Go through the listing and pick out each line with the word "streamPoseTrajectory" in it.

——

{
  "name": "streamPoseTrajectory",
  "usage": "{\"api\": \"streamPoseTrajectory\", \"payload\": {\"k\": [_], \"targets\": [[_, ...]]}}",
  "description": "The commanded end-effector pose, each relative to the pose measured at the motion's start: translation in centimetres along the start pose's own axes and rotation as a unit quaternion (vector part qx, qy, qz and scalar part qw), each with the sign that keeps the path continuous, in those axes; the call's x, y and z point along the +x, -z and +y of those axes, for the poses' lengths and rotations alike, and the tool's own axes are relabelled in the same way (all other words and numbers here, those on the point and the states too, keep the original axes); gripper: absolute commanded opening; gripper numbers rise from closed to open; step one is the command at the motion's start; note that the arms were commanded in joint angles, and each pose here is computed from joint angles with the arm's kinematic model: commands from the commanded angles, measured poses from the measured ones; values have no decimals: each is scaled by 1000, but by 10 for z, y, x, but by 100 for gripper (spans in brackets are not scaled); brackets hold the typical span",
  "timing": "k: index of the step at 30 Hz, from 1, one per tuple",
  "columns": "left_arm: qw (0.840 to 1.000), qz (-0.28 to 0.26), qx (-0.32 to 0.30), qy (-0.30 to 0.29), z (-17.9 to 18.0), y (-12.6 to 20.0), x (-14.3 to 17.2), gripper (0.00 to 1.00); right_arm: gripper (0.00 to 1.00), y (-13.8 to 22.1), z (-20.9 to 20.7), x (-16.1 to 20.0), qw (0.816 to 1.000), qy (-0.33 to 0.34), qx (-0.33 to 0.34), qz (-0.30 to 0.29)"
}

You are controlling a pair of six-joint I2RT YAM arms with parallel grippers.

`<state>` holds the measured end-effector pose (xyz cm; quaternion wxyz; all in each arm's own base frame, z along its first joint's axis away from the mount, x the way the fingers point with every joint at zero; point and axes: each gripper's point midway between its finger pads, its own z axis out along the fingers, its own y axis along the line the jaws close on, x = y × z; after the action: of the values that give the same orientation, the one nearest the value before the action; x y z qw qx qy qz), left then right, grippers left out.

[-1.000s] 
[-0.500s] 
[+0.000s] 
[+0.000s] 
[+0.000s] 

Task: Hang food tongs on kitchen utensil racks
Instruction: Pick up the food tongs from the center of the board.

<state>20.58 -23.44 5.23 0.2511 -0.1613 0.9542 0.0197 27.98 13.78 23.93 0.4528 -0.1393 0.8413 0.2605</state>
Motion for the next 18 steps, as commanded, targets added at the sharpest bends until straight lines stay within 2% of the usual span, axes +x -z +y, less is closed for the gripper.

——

TASK SOLUTION:
  "name": "streamPoseTrajectory",
  "usage": "{\"api\": \"streamPoseTrajectory\", \"payload\": {\"k\": [_], \"targets\": [[_, ...]]}}",

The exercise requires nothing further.